Report each line of the records where "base" occurs.

Entries taken from a collection:
******
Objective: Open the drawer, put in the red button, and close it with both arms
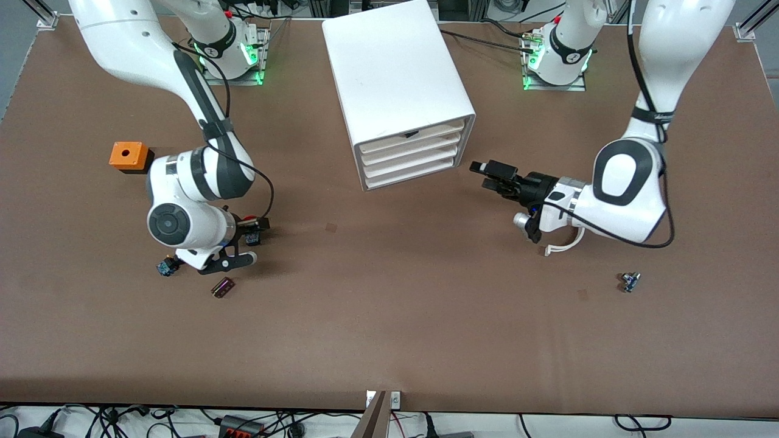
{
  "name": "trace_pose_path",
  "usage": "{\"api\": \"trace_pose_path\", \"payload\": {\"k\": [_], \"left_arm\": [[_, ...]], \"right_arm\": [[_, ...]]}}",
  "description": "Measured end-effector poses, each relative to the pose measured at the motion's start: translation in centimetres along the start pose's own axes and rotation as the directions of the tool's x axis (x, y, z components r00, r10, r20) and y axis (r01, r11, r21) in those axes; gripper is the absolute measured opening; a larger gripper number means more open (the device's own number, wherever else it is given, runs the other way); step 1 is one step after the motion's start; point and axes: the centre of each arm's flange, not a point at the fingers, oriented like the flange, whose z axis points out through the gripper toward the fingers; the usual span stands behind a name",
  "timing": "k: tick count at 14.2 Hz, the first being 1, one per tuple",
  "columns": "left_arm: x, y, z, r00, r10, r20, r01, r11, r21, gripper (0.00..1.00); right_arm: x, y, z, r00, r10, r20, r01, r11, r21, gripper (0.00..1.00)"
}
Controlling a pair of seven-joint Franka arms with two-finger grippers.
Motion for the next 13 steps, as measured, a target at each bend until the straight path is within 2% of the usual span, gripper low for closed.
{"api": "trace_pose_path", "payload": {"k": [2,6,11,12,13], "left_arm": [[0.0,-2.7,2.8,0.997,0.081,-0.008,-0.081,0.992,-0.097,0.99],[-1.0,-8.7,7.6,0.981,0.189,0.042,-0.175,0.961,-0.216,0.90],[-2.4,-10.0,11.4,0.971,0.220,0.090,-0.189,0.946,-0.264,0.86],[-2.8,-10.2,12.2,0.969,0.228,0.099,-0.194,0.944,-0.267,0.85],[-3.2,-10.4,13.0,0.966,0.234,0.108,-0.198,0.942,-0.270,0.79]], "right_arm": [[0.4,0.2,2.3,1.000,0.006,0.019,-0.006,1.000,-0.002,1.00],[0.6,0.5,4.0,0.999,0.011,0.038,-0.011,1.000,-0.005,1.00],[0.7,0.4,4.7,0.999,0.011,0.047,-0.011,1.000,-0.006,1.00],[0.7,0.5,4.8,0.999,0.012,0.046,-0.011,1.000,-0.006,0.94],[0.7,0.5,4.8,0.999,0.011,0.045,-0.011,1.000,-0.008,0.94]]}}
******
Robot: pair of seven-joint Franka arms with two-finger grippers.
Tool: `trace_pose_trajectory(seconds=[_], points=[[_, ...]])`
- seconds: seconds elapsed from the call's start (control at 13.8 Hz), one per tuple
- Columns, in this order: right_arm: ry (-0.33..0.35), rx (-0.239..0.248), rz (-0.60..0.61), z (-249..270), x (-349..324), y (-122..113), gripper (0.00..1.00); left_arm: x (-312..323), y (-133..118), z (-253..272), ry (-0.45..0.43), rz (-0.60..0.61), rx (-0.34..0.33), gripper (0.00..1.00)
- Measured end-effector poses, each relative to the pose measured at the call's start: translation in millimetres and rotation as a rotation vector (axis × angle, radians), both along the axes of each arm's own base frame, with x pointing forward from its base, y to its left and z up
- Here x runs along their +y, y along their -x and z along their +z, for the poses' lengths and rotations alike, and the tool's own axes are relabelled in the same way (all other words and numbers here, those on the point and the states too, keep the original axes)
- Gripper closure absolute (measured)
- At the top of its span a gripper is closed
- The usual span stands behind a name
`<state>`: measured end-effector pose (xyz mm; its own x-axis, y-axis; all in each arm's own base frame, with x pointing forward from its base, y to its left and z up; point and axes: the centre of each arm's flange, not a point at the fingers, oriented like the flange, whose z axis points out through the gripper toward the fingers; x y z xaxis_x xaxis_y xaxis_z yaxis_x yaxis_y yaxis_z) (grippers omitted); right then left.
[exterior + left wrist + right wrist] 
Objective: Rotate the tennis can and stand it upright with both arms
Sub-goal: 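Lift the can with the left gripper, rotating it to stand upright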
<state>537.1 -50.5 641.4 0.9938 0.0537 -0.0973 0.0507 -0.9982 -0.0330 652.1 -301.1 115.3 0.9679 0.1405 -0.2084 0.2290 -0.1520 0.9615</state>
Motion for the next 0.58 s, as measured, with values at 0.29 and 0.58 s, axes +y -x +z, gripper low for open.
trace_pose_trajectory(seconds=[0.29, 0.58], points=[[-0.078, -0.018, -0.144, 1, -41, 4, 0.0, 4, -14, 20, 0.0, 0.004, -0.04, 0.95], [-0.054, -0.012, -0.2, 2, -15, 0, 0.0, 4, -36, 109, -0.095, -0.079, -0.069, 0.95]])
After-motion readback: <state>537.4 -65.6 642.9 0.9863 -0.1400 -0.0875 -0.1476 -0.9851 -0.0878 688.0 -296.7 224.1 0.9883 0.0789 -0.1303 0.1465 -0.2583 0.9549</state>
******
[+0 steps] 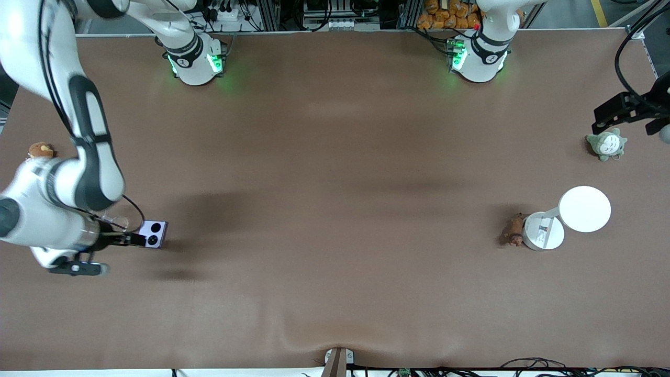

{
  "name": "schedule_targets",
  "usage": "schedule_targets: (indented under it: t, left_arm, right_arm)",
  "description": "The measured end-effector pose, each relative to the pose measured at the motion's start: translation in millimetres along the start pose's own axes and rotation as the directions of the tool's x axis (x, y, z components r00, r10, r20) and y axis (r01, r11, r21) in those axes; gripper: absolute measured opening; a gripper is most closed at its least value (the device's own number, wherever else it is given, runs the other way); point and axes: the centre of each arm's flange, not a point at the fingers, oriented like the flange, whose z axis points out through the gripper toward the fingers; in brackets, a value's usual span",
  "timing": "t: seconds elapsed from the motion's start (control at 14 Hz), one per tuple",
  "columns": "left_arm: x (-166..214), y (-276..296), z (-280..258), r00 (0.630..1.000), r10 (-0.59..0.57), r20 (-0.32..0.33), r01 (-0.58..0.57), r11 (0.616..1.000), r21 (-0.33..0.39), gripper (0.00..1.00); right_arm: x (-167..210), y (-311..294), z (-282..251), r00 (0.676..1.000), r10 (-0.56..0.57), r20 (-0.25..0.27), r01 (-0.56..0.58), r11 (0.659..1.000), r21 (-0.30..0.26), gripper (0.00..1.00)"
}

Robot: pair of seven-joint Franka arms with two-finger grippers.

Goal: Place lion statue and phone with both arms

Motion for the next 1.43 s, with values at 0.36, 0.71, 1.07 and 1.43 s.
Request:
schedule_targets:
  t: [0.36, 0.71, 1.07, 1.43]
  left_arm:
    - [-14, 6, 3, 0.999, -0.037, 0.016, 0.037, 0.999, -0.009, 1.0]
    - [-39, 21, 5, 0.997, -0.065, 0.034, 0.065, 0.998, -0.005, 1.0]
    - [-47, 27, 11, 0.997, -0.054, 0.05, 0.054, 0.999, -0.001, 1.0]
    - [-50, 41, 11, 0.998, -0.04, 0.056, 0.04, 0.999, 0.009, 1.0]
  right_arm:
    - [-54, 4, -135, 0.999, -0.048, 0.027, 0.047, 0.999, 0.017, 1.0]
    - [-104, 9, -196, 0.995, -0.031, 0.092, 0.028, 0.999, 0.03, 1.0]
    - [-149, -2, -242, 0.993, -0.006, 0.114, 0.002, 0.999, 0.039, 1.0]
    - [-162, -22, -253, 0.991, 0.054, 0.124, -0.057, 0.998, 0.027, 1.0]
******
SOLUTION TO THE PROBLEM:
- Measured end-effector poses, each relative to the pose measured at the call's start: translation in millimetres and rotation as a rotation vector (axis × angle, radians), both along the axes of each arm's own base frame, with x pointing forward from its base, y to its left and z up
`<state>`: measured end-effector pose (xyz mm; its own x-axis, y-axis; all in each arm's own base frame, with x pointing forward from its base, y to its left and z up; point and axes: the centre of each arm's flange, not a point at the fingers, oriented like the flange, whose z axis points out through the gripper toward the fingers; x y z xaxis_x xaxis_y xaxis_z yaxis_x yaxis_y yaxis_z) (grippers omitted); right then left.

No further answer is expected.